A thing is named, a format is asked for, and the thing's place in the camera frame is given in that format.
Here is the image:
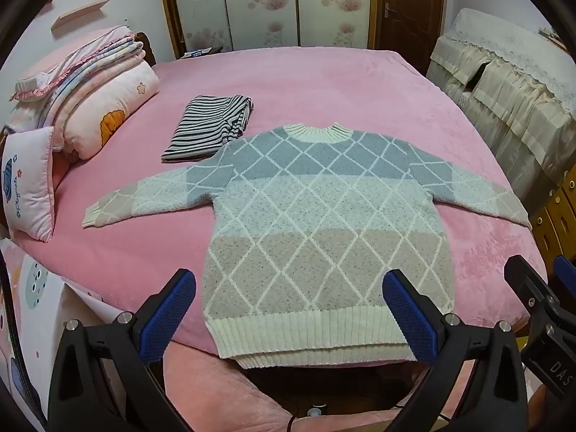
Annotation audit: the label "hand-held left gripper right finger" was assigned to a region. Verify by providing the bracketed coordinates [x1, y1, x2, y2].
[382, 268, 529, 432]

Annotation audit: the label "pink wall shelf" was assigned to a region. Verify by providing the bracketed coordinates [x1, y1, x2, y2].
[50, 0, 109, 32]

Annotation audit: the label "black white striped garment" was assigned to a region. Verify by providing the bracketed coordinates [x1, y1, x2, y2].
[162, 94, 255, 163]

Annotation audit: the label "yellow wooden drawers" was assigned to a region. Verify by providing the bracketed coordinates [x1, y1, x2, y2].
[528, 184, 576, 275]

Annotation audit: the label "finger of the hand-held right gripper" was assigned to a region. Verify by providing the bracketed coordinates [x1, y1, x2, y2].
[504, 255, 576, 339]
[553, 255, 576, 300]

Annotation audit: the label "floral sliding door wardrobe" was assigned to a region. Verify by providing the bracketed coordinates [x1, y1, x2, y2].
[157, 0, 379, 59]

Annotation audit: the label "diamond pattern knit sweater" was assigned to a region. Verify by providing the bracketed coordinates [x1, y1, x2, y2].
[82, 122, 532, 370]

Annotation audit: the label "pink bed blanket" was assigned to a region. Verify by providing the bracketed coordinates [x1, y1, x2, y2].
[9, 47, 550, 432]

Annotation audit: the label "cream lace covered furniture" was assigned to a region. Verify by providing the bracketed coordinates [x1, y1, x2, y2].
[425, 6, 576, 217]

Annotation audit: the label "stack of books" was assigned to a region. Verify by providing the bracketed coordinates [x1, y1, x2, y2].
[537, 26, 571, 51]

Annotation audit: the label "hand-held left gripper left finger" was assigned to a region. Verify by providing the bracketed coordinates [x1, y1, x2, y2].
[47, 268, 197, 432]

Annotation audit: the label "dark wooden headboard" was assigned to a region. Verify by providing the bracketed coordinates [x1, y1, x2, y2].
[135, 31, 157, 66]

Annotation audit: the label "white printed pillow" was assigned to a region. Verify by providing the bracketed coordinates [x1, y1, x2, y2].
[0, 126, 57, 242]

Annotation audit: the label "brown wooden door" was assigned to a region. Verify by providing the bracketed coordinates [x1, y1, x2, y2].
[373, 0, 444, 70]

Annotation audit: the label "cartoon printed white sheet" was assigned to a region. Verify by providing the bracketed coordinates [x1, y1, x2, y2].
[0, 238, 136, 432]
______
### [Problem description]
Your answer must be the entries repeated exactly, with no pictures.

### [Task solution]
A thing is named, a format is asked for, and the thing's place in the camera frame is given in that format.
Here is the image:
Annotation audit: the label "hand-held left gripper right finger" was assigned to a region. Verify by providing the bracketed coordinates [x1, y1, x2, y2].
[382, 268, 529, 432]

Annotation audit: the label "pink wall shelf" was assigned to a region. Verify by providing the bracketed coordinates [x1, y1, x2, y2].
[50, 0, 109, 32]

Annotation audit: the label "black white striped garment" was assigned to a region. Verify by providing the bracketed coordinates [x1, y1, x2, y2].
[162, 94, 255, 163]

Annotation audit: the label "yellow wooden drawers" was assigned to a region. Verify by providing the bracketed coordinates [x1, y1, x2, y2].
[528, 184, 576, 275]

Annotation audit: the label "finger of the hand-held right gripper" was assigned to a region. Verify by providing the bracketed coordinates [x1, y1, x2, y2].
[504, 255, 576, 339]
[553, 255, 576, 300]

Annotation audit: the label "floral sliding door wardrobe" was assigned to a region. Verify by providing the bracketed coordinates [x1, y1, x2, y2].
[157, 0, 379, 59]

Annotation audit: the label "diamond pattern knit sweater" was assigned to a region. Verify by providing the bracketed coordinates [x1, y1, x2, y2].
[82, 122, 532, 370]

Annotation audit: the label "pink bed blanket" was assigned to a region. Verify by providing the bracketed coordinates [x1, y1, x2, y2].
[9, 47, 550, 432]

Annotation audit: the label "cream lace covered furniture" was assigned to a region. Verify by providing the bracketed coordinates [x1, y1, x2, y2].
[425, 6, 576, 217]

Annotation audit: the label "stack of books" was assigned to a region. Verify by providing the bracketed coordinates [x1, y1, x2, y2].
[537, 26, 571, 51]

Annotation audit: the label "hand-held left gripper left finger" was assigned to a region. Verify by providing the bracketed coordinates [x1, y1, x2, y2].
[47, 268, 197, 432]

Annotation audit: the label "dark wooden headboard" was assigned to a region. Verify by providing the bracketed coordinates [x1, y1, x2, y2].
[135, 31, 157, 66]

Annotation audit: the label "white printed pillow" was assigned to a region. Verify by providing the bracketed coordinates [x1, y1, x2, y2].
[0, 126, 57, 242]

Annotation audit: the label "brown wooden door" was assigned to a region. Verify by providing the bracketed coordinates [x1, y1, x2, y2].
[373, 0, 444, 70]

Annotation audit: the label "cartoon printed white sheet" was assigned to a region. Verify by providing the bracketed coordinates [x1, y1, x2, y2].
[0, 238, 136, 432]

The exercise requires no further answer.